A advogada responsável pelo caso comomerou a liberdade dos homens presos por morte de bebê de 10 meses no Ceará | Reprodução / Governo do Ceará

Suspeitos investigados pela morte de uma bebê de 10 meses foram soltos nesta terça-feira (21), após decisão da Justiça do Ceará. De acordo com as investigações, a criança morreu por asfixia no dia 13 de julho, no bairro Dionísio Torres, em Fortaleza, após o homem ter dormido sobre ela.

Roberto Levy Oliveira Magalhães, de 26 anos, e Francisco Ray Rodrigues Magalhães, de 22 — namorado da mãe da vítima — foram liberados após a revogação das prisões preventivas. A decisão considerou a ausência, neste momento, dos requisitos legais para a manutenção da prisão cautelar. Inicialmente, os dois haviam sido presos sob suspeita de abuso sexual contra a bebê, hipótese que foi descartada no curso da investigação.

A advogada Gleicy Kelly Leitão, responsável pela defesa de Francisco Ray, se manifestou nas redes sociais criticando a condução inicial do caso e comemorando a soltura dos investigados.

“Hoje, os dois saíram pela porta da frente após uma acusação gravíssima de violência sexual contra uma bebê. Ficou comprovado que não houve crime sexual. Francisco Ray deixa o caso inocentado. Já Levy responderá por homicídio culposo, diante dos elementos apurados”, afirmou.

A mãe da criança, Ysabelle Rodrigues, de 29 anos, foi indiciada por homicídio culposo comissivo por omissão.
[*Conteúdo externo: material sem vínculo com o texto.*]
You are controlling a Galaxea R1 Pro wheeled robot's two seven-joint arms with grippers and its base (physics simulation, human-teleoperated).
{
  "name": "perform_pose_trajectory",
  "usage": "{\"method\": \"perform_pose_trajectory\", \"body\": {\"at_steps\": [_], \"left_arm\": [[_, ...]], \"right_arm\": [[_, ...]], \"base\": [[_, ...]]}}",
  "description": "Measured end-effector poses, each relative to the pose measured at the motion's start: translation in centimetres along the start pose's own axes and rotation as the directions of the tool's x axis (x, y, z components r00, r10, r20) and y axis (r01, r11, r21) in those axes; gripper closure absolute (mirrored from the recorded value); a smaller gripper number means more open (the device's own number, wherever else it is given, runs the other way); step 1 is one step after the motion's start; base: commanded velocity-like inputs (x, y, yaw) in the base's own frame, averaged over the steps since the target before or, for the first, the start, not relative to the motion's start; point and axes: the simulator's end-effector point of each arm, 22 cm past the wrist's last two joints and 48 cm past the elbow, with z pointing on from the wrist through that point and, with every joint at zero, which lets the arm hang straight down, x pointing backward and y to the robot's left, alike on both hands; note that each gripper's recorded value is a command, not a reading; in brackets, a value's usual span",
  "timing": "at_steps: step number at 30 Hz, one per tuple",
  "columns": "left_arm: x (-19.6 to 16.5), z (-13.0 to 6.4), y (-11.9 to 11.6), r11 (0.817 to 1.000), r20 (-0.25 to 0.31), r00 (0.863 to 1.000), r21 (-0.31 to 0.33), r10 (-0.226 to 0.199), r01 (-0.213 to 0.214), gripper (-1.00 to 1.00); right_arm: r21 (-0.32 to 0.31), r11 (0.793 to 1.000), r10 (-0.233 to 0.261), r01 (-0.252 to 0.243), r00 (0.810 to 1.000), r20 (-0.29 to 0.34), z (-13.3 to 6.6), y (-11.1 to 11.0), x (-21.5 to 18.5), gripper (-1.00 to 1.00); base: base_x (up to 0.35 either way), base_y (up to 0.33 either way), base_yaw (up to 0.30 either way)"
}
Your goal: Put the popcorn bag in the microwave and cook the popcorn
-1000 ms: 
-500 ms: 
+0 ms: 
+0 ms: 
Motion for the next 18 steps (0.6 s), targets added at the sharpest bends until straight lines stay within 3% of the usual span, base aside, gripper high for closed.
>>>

Segundo o advogado Weryd Simões, que atua na defesa, o Ministério Público do Estado do Ceará (MPCE) deve realizar uma análise técnica e criteriosa do caso.

“Trata-se da mesma investigação que, antes de esclarecer os fatos, promoveu a prisão de pessoas inocentes, arruinou reputações, submeteu cidadãos à exposição pública e colocou vidas em risco, circunstâncias que serão oportunamente demonstradas nos autos”, declarou.